At the February 2018 dispositional hearing, the court removed Ryan from parental custody and placed him at Circle Brook. The court ordered reunification services for both parents and ordered psychological evaluations of both parents. Mother's case plan required a parent orientation class, a parenting class, two psychological evaluations, psychotherapy, and "training regarding the minor's specific medical issues during monthly visits, if available." Father's case plan required all of those things and also random weekly alcohol and substance abuse testing, a substance abuse assessment, participation in any treatment program recommended as part of the assessment, an aftercare program, and a relapse prevention program. Visitation remained supervised once a month.

Although the court denied mother's February 2018 request for a new appointed attorney, in April 2018, the court replaced mother's attorney with a new appointed attorney.

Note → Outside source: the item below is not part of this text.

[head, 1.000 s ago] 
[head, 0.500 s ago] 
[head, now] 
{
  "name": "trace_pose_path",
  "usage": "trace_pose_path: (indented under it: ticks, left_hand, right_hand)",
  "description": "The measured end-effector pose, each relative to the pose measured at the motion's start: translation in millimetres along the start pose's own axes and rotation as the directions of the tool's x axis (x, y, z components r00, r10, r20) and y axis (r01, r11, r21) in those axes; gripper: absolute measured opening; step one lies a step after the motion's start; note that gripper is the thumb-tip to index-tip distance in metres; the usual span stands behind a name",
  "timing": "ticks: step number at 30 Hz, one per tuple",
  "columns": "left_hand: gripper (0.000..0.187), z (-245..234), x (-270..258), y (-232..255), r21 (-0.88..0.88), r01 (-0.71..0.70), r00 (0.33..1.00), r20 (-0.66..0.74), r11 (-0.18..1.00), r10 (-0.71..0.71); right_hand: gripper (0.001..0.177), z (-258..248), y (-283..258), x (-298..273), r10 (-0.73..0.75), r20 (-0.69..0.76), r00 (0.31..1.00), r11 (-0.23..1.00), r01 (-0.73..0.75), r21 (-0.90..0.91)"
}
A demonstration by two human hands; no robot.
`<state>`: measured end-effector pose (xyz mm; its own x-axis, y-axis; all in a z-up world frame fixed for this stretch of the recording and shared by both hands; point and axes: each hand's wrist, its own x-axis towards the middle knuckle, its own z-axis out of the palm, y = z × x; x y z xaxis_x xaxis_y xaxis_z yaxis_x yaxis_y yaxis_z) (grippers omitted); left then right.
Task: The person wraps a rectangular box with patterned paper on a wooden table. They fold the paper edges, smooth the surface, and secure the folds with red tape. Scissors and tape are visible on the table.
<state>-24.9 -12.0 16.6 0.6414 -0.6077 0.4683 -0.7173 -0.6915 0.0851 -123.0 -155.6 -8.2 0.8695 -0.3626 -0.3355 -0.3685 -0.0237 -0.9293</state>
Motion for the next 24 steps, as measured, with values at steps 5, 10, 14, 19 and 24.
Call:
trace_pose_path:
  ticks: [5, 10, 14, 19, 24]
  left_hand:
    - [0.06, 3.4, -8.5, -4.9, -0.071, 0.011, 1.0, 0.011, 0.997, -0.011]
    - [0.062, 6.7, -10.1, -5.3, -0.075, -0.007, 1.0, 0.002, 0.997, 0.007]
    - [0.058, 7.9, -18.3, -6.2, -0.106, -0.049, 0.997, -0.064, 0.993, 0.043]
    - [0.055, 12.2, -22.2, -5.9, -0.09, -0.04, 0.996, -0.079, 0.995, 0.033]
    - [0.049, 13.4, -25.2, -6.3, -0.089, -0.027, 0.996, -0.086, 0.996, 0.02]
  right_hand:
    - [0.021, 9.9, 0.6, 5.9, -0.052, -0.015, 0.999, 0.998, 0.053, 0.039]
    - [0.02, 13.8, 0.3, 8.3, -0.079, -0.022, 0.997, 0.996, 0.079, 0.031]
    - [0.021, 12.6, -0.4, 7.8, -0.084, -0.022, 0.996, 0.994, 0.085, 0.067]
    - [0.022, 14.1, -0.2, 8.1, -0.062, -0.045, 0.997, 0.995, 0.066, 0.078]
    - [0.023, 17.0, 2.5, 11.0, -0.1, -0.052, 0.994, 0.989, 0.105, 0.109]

Father did not participate in any services or visit Ryan. Mother completed a parent orientation class and nine classes on parenting children with special needs. However, she told the social worker that the classes were " 'not helpful to her.' " Mother refused to engage in psychotherapy or counseling. She also refused to consent to needed medical and dental care for Ryan, putting his health at risk. When mother visited Ryan, he "appeared agitated and irritable," even though he was calm and relaxed and "appeared content and happy" when she was not present. Ryan was doing well in his placement.

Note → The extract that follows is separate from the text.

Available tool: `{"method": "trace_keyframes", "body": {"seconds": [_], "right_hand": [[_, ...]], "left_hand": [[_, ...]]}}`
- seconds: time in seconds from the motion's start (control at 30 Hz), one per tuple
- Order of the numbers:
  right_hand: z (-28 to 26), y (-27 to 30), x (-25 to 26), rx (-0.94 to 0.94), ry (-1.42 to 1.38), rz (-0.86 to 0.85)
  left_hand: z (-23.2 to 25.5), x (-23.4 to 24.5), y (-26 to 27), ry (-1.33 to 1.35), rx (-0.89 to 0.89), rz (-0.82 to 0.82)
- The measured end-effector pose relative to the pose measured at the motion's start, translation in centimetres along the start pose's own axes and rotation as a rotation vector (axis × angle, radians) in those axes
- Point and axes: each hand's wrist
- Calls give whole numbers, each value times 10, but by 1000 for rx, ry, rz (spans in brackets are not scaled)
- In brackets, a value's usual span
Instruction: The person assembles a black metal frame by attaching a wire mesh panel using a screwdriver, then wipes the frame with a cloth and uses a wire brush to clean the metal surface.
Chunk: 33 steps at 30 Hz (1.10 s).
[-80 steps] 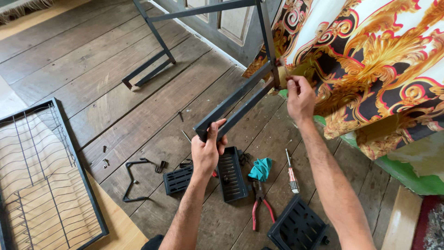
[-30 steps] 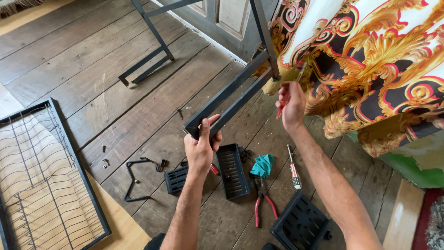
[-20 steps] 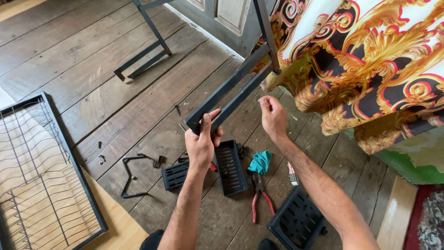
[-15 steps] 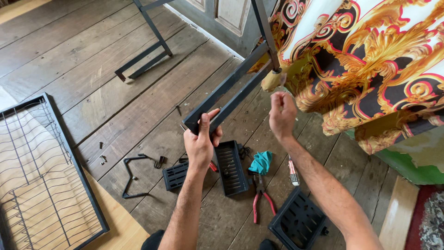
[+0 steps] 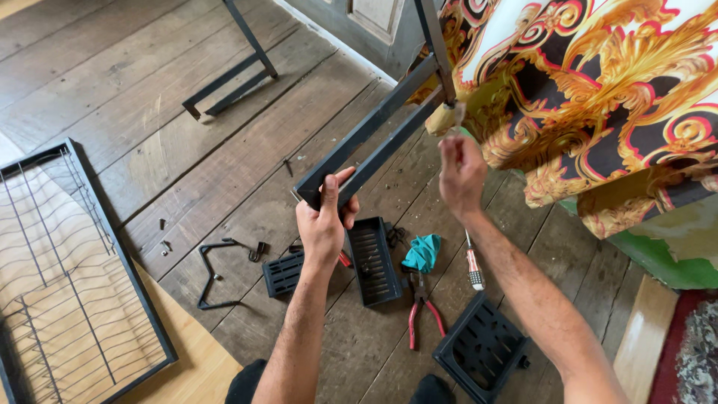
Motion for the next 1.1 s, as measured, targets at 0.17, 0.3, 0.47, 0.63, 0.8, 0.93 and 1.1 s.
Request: {"method": "trace_keyframes", "body": {"seconds": [0.17, 0.3, 0.47, 0.63, 0.8, 0.93, 1.1], "right_hand": [[0, -16, 3, -302, -310, -133], [0, -12, 6, -324, -411, -229], [2, -15, 16, -292, -442, -125], [-4, -15, 5, -362, -355, -298], [-13, 1, 2, -138, -282, -360], [-12, -39, 16, -141, 104, -316], [-41, -73, 66, 153, 478, -484]], "left_hand": [[-3, -2, 3, -56, 23, 16], [-2, -1, 3, -98, 8, 13], [-3, -2, 6, -89, 38, 14], [-4, -3, 6, -80, 42, 21], [-5, -3, 4, -46, 13, -5], [-11, -5, 6, -61, 24, 3], [-10, -4, 8, -126, 16, 14]]}}
Point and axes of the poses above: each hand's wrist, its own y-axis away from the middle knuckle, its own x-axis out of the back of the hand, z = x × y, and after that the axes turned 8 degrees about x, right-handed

In May 2018, the Department filed a section 388 petition seeking termination of reunification services. Mother had undergone two psychological evaluations, and both psychologists had found that she suffered from a mental disability that rendered her unable to utilize reunification services. The two psychological evaluators assigned to evaluate father reported that they had been unable to contact him despite multiple attempts. The court set a hearing on the section 388 petition for June 2018.

At the June 2018 hearing, mother's trial counsel called both of the psychologists to testify and attacked their opinions. He also elicited testimony from the social worker and from mother. He argued that mother "has done everything she had been court-ordered to do," and he urged the court to discount the psychological evaluations. Father did not attend the June 2018 hearing, and his trial counsel presented no evidence and declined to make any argument. The Department sought termination of father's services under "the disentitlement doctrine" "based on the case In Re CC, 2003, 111 Cal.App.4th at page 76" because father had not submitted to psychological evaluations. The court granted the petition and terminated reunification services for both parents. The court set a section 366.26 hearing for October 22, 2018. Mother and father filed timely notices of intent to file writ petitions and subsequently filed writ petitions challenging the court's orders.

II. Discussion

Both mother and father challenge the juvenile court's order terminating their services and setting a section 366.26 hearing. Mother attacks the court's finding that she came within section 361.5, subdivision (b)(2). Father challenges the court's finding that he was "disentitled" from receiving reunification services because he had failed to undergo psychological evaluations. We find that the court must reconsider its decision because it prejudicially abused its discretion in applying the wrong standard of proof in finding that mother came within section 361.5, subdivision (b)(2). We also conclude that the court must reconsider its decision because it abused its discretion in terminating father's services based on the disentitlement doctrine. We express no opinion on how the court should rule upon reconsideration.

A. Statutory Scheme

"Except as provided in subdivision (b), . . . whenever a child is removed from a parent's or guardian's custody, the juvenile court shall order the social worker to provide child welfare services to the child and the child's mother and statutorily presumed father or guardians." (§ 361.5, subd. (a), italics added.) "Family reunification services, when provided, shall be provided as follows: [¶] (A) Except as otherwise provided in subparagraph (C), for a child who, on the date of initial removal from the physical custody of his or her parent or guardian, was three years of age or older, court-ordered services shall be provided beginning with the dispositional hearing and ending 12 months after the date the child entered foster care as provided in Section 361.49, unless the child is returned to the home of the parent or guardian." (§ 361.5, subd. (a)(1)(A), italics added.)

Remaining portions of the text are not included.